Chaque bouche béait, pas une paupière ne clignait. Les yeux de Craik lui sortaient de la tête, tout son corps se crispait ; il se pencha en avant comme un homme se courbe vers la fascination de l’horreur.

— Va ! cria-t-il, et bondit le bras tendu en avant. Va, Jimmy !… Jimmy, va !… Va !

Ses doigts touchèrent la tête du cadavre et le ballot gris s’ébranla à contrecœur, puis, tout à coup, fila le long des planches inclinées avec la soudaineté de l’éclair. L’équipage comme un seul homme se porta d’un pas en avant, un Ah… h… h ! profond vibra au sortir des larges poitrines. Le navire roula comme soulagé d’un faix illégitime ; la voilure claqua. Belfast, soutenu par Archie, pantelait hystériquement ; et Charley qui voulant voir Jimmy piquer sa dernière tête, s’était précipité vers la lisse, arriva trop tard pour rien discerner que, sur l’eau ridée à peine, un cercle qui s’effaçait.
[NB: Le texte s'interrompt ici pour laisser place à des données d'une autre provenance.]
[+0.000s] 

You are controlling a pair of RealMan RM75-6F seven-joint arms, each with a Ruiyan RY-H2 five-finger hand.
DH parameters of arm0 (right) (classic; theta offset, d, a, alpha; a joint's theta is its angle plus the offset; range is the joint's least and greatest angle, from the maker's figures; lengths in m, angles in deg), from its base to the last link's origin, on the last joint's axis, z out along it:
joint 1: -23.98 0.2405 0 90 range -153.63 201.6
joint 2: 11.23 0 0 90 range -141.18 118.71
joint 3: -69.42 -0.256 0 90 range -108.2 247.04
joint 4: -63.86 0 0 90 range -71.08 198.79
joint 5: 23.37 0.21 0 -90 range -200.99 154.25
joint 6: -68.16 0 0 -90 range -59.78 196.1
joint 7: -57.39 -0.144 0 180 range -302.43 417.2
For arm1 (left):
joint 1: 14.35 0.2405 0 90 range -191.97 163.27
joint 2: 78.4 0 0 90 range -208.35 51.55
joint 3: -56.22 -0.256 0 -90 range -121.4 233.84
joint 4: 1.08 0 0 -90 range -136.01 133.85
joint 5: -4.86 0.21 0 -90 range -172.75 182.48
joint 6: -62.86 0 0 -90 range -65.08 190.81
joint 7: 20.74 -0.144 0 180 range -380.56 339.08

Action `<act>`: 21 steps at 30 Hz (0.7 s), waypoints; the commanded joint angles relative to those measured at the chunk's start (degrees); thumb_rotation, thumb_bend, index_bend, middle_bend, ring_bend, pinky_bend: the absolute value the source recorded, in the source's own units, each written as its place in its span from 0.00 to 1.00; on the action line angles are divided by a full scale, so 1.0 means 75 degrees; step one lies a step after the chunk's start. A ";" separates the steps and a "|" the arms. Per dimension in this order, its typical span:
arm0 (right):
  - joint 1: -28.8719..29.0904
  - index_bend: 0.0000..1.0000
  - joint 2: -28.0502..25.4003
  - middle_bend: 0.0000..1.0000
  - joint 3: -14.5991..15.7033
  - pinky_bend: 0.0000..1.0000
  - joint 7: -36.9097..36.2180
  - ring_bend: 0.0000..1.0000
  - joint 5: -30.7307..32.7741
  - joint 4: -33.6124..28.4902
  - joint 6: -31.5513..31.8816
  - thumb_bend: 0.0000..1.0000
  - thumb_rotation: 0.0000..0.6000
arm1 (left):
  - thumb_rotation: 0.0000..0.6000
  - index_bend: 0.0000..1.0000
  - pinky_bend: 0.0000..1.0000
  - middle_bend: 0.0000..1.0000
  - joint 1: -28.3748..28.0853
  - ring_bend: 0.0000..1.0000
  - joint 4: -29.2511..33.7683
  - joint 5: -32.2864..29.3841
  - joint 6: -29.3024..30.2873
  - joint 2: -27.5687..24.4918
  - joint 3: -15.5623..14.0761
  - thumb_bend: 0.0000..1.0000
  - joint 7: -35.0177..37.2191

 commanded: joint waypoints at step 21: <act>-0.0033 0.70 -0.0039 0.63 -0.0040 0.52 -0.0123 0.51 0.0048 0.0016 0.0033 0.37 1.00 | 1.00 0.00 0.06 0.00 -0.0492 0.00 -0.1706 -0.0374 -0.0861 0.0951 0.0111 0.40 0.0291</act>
M. Baker, tout en sueur, récita la dernière prière dans une rumeur profonde de voix surexcitées et de voiles claquantes. « Amen », conclut-il d’un grognement mal assuré et referma le livre.

— Brassez carré ! tonna une voix au-dessus de lui. Tout le monde sursauta, deux ou trois bérets tombèrent sur le pont ; M. Baker, surpris, leva la tête. Le patron, debout sur le fronteau de dunette, montrait l’ouest de son doigt tendu.

— Le vent se lève, dit-il, brassez carré vivement.